■ **Work request**
Pictures in the data should be dropped; transcribe exactly the lines from the one that has "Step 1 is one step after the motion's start" through the one that has "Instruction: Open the".

○ ○ ○

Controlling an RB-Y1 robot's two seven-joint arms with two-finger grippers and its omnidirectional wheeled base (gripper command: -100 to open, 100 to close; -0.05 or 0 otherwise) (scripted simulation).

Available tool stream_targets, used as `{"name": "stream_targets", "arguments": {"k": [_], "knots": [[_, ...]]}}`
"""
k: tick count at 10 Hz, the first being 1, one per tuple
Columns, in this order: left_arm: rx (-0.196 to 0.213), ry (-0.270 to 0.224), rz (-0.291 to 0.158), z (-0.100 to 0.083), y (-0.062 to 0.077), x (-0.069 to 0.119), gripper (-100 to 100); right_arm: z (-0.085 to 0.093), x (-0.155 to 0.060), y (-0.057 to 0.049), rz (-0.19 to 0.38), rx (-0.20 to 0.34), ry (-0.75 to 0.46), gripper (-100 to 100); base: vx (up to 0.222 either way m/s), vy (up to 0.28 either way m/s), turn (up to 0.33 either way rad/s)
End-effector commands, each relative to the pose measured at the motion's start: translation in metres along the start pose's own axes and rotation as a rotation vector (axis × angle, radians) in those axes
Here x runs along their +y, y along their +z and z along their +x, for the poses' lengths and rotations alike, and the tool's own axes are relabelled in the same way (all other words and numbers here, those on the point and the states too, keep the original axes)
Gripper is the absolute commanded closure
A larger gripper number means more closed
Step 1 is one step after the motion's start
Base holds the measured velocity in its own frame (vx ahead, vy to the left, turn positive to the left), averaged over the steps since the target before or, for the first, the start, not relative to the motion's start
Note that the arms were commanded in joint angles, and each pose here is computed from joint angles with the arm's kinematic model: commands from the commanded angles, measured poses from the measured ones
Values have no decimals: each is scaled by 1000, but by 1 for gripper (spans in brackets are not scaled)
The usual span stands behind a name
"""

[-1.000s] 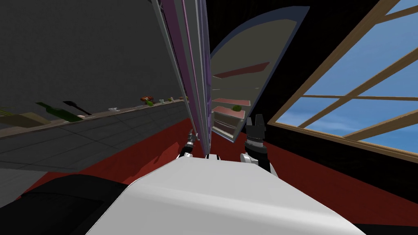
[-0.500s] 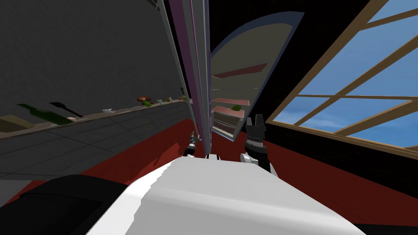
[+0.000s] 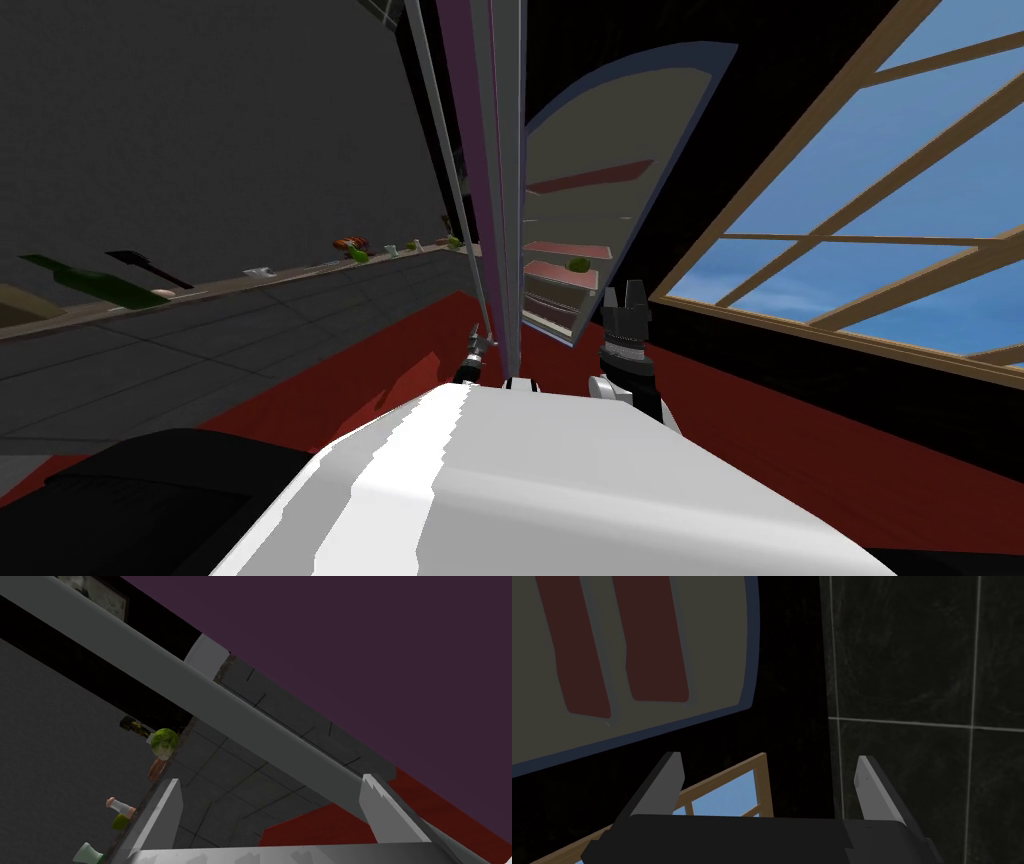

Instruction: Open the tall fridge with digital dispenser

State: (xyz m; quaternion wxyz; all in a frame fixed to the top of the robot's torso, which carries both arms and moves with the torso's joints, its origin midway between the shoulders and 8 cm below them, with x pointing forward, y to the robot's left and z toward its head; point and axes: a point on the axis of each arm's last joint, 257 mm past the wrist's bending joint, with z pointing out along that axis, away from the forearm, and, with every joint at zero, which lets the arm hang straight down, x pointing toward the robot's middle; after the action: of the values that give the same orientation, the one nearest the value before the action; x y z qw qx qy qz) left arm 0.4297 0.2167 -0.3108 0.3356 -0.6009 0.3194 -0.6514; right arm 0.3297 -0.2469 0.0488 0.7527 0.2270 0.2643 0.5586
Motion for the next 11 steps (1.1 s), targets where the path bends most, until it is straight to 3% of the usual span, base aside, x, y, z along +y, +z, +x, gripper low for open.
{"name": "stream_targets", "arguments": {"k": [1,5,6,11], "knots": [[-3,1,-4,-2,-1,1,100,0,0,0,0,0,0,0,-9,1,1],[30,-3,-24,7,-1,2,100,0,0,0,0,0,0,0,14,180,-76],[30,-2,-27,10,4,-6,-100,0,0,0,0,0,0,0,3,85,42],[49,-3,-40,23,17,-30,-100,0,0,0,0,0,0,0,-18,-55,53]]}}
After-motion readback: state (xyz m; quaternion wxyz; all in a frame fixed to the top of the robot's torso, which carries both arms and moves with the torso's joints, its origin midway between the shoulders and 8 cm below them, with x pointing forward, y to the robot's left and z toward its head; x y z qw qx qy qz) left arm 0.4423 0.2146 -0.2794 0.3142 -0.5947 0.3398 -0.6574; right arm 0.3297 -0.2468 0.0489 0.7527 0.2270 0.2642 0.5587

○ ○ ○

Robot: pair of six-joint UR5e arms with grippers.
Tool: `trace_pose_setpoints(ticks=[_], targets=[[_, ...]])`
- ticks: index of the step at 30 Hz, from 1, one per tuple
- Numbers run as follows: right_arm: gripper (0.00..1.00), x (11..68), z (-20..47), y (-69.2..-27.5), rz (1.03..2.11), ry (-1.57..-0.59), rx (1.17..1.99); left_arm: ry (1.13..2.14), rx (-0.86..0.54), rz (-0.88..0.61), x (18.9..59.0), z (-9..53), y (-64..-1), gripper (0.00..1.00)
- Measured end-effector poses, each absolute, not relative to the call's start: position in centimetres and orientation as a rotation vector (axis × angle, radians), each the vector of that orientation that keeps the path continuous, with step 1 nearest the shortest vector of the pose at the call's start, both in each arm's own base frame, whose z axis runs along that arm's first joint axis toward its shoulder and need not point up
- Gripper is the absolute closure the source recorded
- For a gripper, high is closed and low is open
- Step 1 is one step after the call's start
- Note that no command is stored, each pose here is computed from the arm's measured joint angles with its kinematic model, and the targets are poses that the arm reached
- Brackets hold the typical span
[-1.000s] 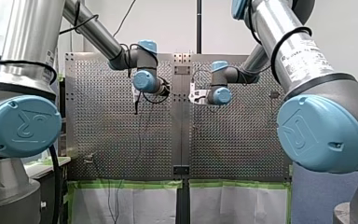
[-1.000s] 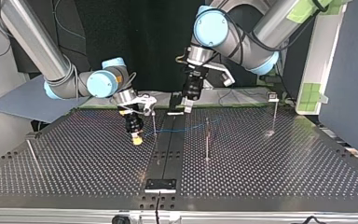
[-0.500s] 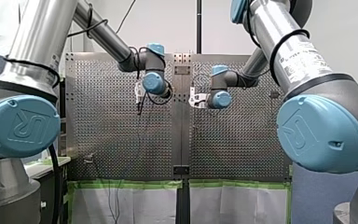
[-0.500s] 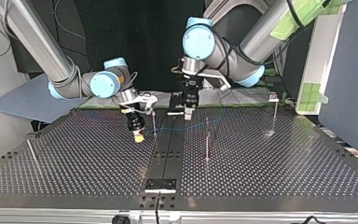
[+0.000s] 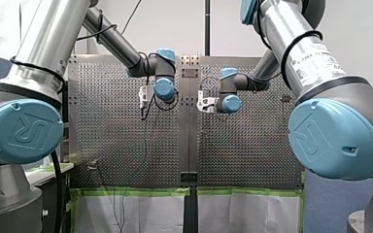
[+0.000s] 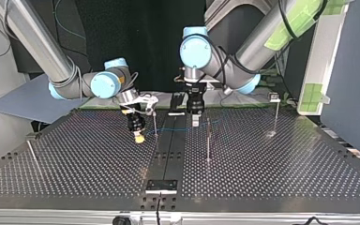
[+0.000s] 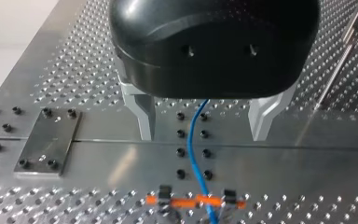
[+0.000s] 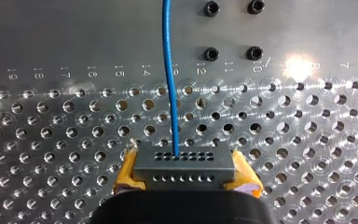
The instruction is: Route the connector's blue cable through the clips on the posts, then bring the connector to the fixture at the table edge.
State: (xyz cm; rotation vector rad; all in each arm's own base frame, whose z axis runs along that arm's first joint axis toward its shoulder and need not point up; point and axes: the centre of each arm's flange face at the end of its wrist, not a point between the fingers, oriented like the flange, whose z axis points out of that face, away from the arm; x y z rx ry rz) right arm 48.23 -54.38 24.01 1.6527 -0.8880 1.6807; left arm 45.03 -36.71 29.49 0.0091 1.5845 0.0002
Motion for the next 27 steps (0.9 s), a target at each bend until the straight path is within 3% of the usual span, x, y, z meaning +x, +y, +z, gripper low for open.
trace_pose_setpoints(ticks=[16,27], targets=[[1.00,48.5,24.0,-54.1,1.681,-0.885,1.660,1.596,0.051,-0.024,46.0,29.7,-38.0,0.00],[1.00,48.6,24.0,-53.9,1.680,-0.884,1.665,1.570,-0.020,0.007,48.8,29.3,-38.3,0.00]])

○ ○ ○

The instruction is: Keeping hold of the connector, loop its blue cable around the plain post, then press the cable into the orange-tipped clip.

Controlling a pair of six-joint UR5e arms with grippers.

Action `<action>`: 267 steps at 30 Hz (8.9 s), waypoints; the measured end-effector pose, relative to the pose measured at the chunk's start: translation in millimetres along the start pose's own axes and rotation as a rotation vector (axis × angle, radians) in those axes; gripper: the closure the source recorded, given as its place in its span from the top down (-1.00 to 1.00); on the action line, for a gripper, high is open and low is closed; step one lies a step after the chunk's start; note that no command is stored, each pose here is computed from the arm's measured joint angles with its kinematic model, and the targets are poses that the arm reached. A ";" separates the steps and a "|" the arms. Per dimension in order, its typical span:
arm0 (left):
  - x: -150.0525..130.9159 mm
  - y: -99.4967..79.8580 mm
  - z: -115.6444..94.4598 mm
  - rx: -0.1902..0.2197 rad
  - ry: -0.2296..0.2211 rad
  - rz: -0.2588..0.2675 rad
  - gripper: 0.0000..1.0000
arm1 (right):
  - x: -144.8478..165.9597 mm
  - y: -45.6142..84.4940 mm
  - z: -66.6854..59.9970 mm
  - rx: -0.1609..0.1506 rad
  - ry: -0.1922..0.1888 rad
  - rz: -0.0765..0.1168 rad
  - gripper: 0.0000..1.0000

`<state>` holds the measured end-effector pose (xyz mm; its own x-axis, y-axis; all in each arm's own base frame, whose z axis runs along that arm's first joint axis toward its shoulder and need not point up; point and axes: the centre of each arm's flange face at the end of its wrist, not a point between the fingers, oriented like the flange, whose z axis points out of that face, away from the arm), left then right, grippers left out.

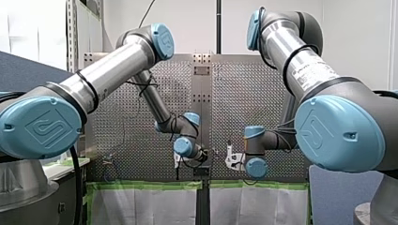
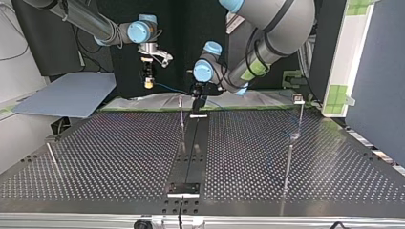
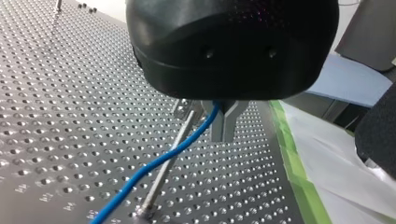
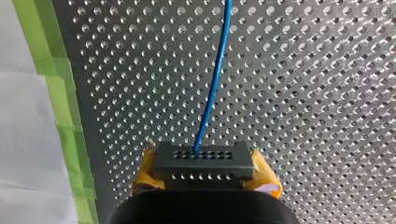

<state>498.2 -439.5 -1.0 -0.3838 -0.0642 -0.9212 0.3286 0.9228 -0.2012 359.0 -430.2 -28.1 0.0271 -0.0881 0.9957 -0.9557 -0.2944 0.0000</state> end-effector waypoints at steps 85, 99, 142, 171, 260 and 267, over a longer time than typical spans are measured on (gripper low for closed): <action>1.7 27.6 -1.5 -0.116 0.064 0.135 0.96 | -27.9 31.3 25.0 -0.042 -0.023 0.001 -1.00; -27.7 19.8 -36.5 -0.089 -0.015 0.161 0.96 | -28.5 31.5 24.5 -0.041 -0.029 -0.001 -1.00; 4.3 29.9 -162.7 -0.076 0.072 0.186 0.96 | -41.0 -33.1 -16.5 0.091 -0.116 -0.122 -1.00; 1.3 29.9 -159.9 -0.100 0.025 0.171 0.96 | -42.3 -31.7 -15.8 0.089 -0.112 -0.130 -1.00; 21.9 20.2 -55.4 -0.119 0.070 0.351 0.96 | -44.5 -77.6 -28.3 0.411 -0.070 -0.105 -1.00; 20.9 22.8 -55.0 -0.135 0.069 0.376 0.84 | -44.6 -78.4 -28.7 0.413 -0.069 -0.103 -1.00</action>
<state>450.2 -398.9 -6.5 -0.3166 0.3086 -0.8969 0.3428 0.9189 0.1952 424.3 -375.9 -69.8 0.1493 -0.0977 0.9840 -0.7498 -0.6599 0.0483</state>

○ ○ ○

■ **Finished task**
Step 1 is one step after the motion's start
Base holds the measured velocity in its own frame (vx ahead, vy to the left, turn positive to the left), averaged over the steps since the target before or, for the first, the start, not relative to the motion's start
Note that the arms were commanded in joint angles, and each pose here is computed from joint angles with the arm's kinematic model: commands from the commanded angles, measured poses from the measured ones
Values have no decimals: each is scaled by 1000, but by 1 for gripper (spans in brackets are not scaled)
The usual span stands behind a name
"""

[-1.000s] 
[-0.500s] 
[+0.000s] 

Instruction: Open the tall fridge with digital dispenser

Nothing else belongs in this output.